--- WORK ITEM ---
Starting at the line that contains "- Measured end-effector" and stopping at the line that contains "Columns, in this", restate each line of the records below exactly. Omit the pictures.

.....

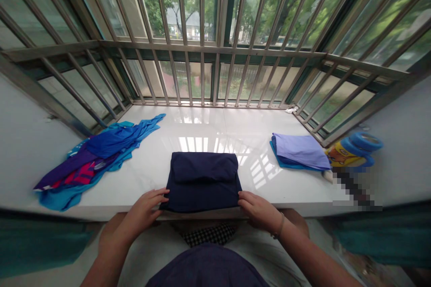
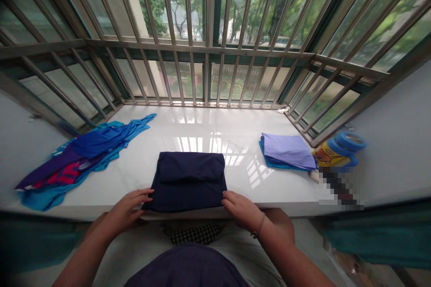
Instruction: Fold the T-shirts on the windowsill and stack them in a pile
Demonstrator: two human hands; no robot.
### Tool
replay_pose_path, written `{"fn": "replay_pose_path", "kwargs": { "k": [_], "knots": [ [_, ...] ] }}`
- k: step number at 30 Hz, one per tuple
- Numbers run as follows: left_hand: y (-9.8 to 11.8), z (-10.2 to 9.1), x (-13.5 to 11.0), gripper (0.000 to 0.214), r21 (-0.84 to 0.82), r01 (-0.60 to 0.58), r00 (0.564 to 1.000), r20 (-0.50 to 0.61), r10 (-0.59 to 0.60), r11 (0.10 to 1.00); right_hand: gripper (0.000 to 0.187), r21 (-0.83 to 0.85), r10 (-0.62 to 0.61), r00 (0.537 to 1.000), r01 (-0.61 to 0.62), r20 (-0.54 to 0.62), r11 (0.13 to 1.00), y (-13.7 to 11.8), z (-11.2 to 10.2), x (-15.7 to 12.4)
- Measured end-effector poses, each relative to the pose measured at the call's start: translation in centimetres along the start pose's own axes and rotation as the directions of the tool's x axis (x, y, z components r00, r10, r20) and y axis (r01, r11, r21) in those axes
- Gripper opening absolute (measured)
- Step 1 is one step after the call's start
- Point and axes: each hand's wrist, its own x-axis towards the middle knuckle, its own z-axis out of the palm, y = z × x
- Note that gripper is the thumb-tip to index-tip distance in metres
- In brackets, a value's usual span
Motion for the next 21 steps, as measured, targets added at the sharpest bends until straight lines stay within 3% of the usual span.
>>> {"fn": "replay_pose_path", "kwargs": {
  "k": [5, 9, 13, 17, 19, 21],
  "knots": [
    [0.5, -0.3, -0.3, 0.033, -0.061, 0.014, 0.999, 0.041, -0.011, 0.998, 0.041, 0.160, 0.025, 0.999, -0.031, 0.042, 0.987, 0.2, -0.8, -0.6],
    [2.4, -3.0, 1.9, 0.027, -0.205, 0.158, 0.979, 0.159, -0.127, 0.966, 0.043, 0.464, 0.229, 0.973, -0.188, -0.034, 0.866, 0.6, -2.6, 0.9],
    [3.4, -5.7, 7.2, 0.038, -0.326, 0.334, 0.911, 0.353, -0.214, 0.885, 0.029, 0.736, 0.482, 0.876, -0.324, -0.003, 0.594, 2.6, -3.5, 4.7],
    [2.2, -5.4, 12.1, 0.052, -0.484, 0.491, 0.858, 0.413, -0.306, 0.724, 0.035, 0.893, 0.684, 0.726, -0.353, 0.074, 0.279, 4.9, -2.3, 8.3],
    [1.2, -4.5, 13.6, 0.058, -0.510, 0.605, 0.794, 0.443, -0.416, 0.612, 0.037, 0.902, 0.760, 0.643, -0.380, 0.097, 0.206, 5.6, -1.4, 9.3],
    [0.3, -3.7, 14.6, 0.062, -0.525, 0.669, 0.743, 0.452, -0.493, 0.527, 0.038, 0.899, 0.794, 0.602, -0.391, 0.088, 0.197, 6.1, -0.5, 9.8]
  ]
}}
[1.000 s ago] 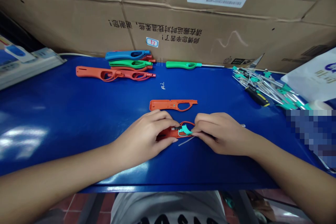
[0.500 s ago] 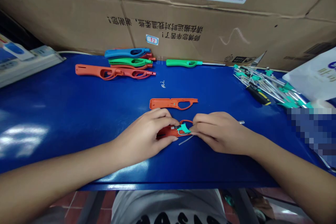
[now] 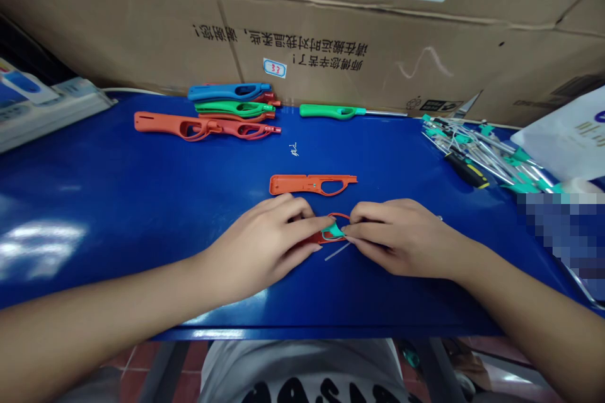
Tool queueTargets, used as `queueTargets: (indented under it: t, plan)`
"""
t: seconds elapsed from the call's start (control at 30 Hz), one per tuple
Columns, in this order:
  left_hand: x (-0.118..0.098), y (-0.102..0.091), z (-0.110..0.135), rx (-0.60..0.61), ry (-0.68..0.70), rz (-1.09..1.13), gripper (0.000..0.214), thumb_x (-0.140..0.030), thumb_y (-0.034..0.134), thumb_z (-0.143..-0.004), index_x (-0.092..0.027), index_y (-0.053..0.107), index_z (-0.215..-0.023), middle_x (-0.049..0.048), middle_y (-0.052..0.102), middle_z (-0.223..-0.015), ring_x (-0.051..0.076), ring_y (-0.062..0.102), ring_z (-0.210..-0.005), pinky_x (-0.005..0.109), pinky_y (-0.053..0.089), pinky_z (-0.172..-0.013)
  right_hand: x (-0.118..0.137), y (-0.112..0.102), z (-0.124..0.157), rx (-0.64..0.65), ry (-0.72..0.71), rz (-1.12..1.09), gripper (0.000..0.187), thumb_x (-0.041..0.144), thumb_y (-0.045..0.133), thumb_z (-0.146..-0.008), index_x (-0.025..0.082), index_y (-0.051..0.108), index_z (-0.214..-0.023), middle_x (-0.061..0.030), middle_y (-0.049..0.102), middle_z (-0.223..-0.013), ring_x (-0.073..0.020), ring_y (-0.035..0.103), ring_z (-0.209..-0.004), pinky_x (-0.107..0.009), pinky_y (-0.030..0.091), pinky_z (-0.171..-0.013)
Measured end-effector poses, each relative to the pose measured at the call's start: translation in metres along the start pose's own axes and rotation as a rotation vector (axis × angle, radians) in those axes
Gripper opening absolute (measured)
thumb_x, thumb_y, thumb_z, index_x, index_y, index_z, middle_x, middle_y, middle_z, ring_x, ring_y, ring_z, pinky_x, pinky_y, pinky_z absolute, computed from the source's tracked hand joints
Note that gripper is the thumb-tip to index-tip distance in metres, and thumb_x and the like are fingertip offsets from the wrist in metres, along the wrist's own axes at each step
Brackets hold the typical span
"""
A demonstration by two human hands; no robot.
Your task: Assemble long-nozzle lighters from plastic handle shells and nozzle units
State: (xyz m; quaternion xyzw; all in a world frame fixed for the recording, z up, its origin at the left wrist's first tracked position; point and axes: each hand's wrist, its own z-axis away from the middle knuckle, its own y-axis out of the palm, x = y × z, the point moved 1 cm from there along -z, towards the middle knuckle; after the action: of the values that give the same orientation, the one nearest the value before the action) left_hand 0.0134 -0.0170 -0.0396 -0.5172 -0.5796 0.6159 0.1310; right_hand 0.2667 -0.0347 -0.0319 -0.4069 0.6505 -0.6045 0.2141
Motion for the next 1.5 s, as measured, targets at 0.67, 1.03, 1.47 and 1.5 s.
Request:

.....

--- SOLUTION ---
- Measured end-effector poses, each relative to the pose measured at the call's start: translation in centimetres along the start pose's own axes and rotation as the directions of the tool's x axis (x, y, z components r00, r10, r20) and y axis (r01, r11, r21) in those axes
- Gripper opening absolute (measured)
- Step 1 is one step after the call's start
- Point and axes: each hand's wrist, its own x-axis towards the middle knuckle, its own z-axis out of the palm, y = z × x
- Note that gripper is the thumb-tip to index-tip distance in metres
- In brackets, a value's usual span
Motion for the next 21 steps, as measured, targets added at the sharpest bends until straight lines stay within 3% of the usual span.
>>> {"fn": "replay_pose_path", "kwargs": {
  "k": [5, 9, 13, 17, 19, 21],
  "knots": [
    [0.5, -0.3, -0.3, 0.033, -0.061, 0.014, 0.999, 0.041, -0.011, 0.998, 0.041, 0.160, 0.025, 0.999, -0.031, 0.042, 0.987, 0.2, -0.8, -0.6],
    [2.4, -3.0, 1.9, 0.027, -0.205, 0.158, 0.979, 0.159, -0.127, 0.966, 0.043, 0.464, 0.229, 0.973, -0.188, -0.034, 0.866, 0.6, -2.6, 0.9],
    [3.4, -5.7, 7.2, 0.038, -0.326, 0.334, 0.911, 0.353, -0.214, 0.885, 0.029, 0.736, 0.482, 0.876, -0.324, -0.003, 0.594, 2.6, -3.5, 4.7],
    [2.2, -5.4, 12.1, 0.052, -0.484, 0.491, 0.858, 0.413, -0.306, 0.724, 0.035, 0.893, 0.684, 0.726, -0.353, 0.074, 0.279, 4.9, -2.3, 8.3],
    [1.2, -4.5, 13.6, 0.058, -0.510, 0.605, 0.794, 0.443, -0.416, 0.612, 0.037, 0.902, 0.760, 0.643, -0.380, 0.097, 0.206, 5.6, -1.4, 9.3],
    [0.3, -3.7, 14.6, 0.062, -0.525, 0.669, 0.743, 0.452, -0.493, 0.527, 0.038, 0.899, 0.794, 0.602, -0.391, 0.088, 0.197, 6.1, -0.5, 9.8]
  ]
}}
[1.000 s ago] 
[0.500 s ago] 
[now] 
Tool queueTargets, used as `queueTargets: (indented under it: t, plan)`
"""
t: seconds elapsed from the call's start (control at 30 Hz), one per tuple
Columns, in this order:

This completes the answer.